++++ EXTRACTED MATERIAL

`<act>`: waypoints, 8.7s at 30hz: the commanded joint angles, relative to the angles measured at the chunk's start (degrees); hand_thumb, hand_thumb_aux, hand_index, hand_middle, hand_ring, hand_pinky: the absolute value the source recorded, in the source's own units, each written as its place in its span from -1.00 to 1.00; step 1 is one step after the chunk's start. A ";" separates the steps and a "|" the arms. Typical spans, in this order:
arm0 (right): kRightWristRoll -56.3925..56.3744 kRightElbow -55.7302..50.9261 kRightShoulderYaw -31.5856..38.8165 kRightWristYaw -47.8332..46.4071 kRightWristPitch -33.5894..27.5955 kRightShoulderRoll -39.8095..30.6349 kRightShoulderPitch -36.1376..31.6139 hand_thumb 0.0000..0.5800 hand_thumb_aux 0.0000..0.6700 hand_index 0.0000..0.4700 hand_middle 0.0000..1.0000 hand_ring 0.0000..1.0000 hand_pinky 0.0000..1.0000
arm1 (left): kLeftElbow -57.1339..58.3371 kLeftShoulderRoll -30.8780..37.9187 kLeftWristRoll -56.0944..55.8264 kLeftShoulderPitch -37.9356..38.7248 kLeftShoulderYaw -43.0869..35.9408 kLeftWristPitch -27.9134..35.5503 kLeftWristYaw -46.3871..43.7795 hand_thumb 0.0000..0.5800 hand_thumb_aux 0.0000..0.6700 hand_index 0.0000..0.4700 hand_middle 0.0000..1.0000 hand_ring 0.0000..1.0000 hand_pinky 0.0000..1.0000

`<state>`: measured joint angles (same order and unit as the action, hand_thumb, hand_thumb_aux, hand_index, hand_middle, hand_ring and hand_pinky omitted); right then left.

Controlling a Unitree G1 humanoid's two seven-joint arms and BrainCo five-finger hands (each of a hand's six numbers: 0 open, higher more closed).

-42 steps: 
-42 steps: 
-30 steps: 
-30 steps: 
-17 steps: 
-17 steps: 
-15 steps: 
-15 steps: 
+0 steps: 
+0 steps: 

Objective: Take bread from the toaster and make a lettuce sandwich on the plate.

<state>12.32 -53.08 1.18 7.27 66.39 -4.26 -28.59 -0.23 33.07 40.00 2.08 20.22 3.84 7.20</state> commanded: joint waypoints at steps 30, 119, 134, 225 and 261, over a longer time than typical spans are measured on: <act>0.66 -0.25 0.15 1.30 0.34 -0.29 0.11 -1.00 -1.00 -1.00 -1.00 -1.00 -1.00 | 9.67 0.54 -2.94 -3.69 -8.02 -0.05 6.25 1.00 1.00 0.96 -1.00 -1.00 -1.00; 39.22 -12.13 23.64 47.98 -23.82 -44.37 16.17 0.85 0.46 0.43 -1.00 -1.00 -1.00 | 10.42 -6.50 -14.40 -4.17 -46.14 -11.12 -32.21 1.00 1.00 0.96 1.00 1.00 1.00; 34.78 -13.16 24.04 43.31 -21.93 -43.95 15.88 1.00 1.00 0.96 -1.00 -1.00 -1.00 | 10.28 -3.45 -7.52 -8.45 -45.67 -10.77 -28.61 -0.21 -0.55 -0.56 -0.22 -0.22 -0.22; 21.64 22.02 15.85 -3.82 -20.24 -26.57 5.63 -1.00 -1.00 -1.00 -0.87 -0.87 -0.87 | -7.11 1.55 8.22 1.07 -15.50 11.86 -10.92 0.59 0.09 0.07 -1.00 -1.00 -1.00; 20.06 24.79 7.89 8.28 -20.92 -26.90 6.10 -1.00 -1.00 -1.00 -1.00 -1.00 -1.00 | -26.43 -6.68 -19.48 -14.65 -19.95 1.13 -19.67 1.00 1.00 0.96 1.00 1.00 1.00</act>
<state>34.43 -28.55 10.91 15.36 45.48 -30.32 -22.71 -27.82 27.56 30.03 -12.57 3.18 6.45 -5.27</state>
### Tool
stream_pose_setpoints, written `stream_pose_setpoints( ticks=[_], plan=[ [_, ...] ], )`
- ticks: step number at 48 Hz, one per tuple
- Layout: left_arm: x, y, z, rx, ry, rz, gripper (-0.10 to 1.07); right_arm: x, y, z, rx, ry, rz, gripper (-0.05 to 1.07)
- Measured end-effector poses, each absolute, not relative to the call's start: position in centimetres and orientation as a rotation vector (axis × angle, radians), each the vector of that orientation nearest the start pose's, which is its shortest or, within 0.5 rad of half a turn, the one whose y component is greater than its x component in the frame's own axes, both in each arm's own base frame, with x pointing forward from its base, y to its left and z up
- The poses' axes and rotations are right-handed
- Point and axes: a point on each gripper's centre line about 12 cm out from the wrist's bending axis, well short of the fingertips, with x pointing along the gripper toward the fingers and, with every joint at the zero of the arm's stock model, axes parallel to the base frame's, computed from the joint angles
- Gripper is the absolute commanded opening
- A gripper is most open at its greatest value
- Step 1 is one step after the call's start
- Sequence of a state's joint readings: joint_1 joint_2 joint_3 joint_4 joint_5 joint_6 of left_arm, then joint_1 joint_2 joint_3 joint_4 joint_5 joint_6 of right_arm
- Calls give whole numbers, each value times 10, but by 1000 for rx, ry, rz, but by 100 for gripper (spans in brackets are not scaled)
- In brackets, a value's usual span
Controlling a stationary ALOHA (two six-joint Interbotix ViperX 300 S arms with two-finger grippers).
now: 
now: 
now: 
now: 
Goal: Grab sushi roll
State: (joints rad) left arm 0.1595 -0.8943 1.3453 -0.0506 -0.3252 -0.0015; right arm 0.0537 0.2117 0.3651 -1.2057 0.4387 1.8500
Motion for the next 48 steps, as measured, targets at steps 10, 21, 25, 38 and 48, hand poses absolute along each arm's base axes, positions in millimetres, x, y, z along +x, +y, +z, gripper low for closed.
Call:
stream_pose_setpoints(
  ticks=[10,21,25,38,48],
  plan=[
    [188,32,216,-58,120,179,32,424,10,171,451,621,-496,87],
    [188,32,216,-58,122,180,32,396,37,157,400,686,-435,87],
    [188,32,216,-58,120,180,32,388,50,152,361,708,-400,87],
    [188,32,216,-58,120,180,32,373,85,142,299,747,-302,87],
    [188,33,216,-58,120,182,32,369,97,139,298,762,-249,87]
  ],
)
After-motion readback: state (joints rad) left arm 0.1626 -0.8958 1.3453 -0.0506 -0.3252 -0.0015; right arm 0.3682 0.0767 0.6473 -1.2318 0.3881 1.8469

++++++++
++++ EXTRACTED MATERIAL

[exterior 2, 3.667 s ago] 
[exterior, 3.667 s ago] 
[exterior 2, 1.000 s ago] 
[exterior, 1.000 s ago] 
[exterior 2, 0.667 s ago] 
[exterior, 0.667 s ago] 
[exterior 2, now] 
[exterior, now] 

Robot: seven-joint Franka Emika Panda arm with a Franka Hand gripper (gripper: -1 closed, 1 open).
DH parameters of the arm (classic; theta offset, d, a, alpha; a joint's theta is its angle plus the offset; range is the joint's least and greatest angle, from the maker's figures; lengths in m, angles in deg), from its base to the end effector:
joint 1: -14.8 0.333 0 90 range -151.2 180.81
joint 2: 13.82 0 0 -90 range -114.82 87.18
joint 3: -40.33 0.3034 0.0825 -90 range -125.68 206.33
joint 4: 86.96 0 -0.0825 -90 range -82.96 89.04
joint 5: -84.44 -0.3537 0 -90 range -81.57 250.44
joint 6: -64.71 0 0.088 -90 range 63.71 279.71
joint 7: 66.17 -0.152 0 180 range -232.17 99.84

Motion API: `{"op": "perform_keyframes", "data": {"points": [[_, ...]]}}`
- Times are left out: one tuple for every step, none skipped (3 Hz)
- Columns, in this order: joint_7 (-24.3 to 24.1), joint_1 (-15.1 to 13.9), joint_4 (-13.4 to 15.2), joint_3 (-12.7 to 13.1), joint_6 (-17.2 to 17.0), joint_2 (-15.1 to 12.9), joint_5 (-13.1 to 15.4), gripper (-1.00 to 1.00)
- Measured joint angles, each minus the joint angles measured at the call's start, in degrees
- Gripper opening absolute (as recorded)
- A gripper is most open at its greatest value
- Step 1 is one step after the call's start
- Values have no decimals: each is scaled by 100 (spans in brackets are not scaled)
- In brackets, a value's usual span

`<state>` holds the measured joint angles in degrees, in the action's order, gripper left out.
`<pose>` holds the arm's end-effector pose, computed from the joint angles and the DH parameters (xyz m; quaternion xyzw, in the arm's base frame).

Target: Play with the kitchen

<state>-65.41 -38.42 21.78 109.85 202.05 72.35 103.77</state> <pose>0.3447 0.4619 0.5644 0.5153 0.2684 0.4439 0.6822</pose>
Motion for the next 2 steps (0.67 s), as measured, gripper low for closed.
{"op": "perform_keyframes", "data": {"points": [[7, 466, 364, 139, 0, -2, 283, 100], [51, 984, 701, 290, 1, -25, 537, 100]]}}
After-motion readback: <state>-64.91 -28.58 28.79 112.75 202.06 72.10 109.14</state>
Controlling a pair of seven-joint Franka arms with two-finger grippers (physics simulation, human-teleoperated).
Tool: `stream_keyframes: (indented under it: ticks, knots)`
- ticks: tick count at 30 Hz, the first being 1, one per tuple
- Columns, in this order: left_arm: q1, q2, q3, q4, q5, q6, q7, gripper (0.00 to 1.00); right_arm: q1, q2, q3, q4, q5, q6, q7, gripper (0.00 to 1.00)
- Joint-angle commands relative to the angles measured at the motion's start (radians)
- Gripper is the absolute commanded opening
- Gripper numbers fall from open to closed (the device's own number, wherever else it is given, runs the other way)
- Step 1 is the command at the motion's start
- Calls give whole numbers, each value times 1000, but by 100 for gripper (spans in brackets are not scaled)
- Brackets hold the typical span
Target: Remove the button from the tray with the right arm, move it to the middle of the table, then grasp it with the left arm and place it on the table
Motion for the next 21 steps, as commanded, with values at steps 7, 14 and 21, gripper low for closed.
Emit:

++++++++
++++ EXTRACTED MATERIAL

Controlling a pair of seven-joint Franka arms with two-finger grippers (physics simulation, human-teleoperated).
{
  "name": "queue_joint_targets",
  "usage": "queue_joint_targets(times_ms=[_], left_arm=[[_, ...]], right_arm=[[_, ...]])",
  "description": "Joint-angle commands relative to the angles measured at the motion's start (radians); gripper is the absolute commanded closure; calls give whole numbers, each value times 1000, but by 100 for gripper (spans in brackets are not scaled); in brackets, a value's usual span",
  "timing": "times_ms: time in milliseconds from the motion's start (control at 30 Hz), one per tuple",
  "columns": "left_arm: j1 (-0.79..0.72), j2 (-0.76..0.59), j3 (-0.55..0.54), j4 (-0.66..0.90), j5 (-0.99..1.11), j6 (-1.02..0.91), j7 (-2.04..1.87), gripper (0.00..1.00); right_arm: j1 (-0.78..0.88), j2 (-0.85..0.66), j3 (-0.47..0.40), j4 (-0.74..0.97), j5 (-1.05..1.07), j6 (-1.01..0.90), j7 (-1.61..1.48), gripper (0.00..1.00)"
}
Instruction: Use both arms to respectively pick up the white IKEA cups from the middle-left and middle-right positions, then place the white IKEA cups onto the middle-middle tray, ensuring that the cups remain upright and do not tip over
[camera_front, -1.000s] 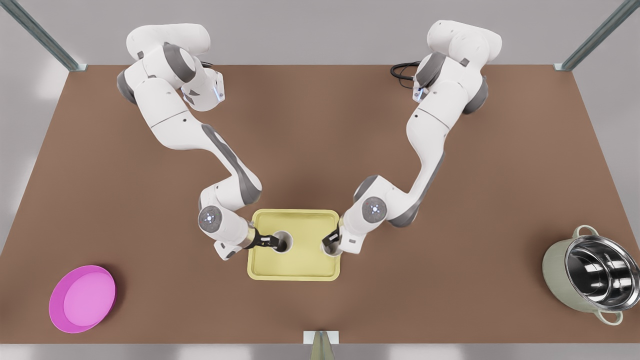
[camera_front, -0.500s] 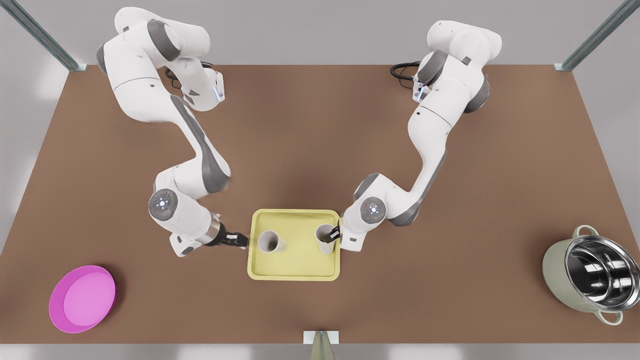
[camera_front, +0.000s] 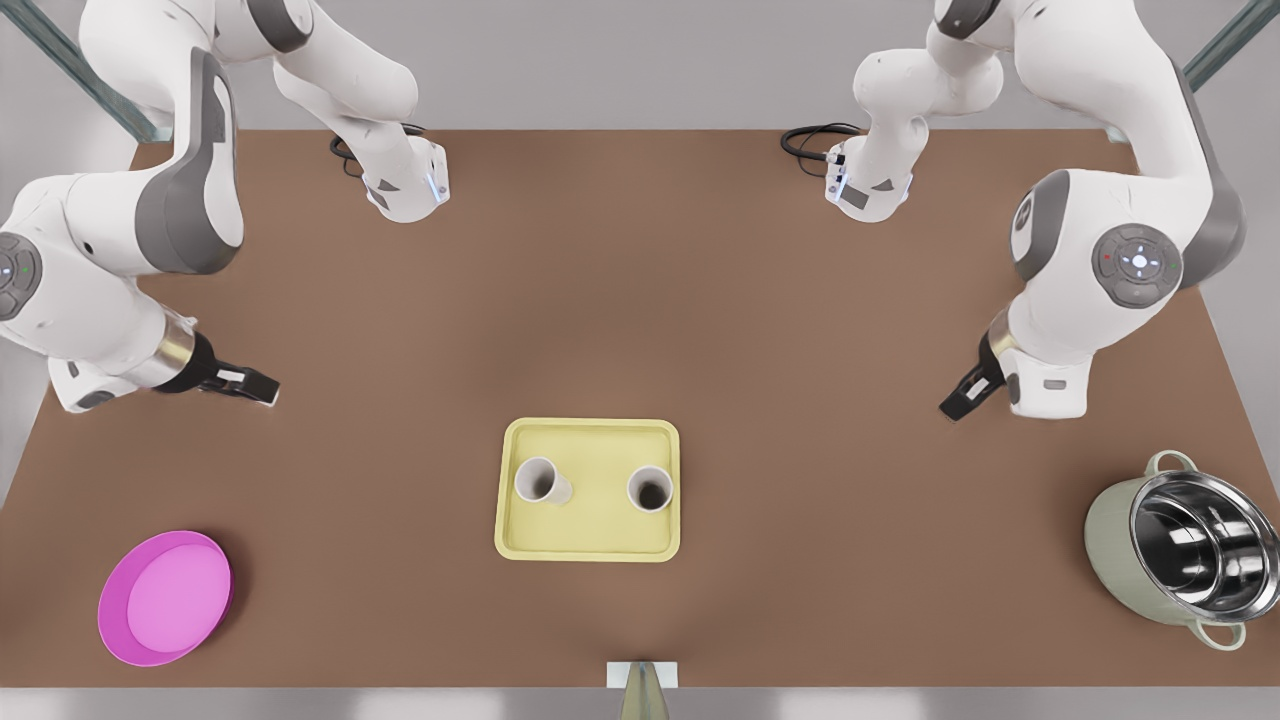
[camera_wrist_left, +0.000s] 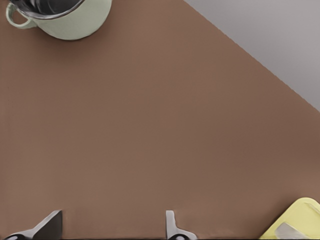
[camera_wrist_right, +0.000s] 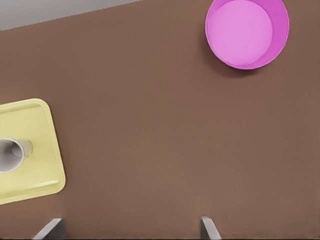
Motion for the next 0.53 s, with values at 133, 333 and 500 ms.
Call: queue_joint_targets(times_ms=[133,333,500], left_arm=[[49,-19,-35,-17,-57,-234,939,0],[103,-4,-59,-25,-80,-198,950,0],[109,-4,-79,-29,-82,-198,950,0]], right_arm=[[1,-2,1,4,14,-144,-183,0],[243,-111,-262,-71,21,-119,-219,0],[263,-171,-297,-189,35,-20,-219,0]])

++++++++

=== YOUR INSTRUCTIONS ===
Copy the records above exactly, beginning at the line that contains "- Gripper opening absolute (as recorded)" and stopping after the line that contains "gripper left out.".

=== YOUR SOLUTION ===
- Gripper opening absolute (as recorded)
- A gripper is most open at its greatest value
- Step 1 is one step after the call's start
- Values have no decimals: each is scaled by 100 (spans in brackets are not scaled)
- In brackets, a value's usual span

`<state>` holds the measured joint angles in degrees, in the action's order, gripper left out.

The response is finished.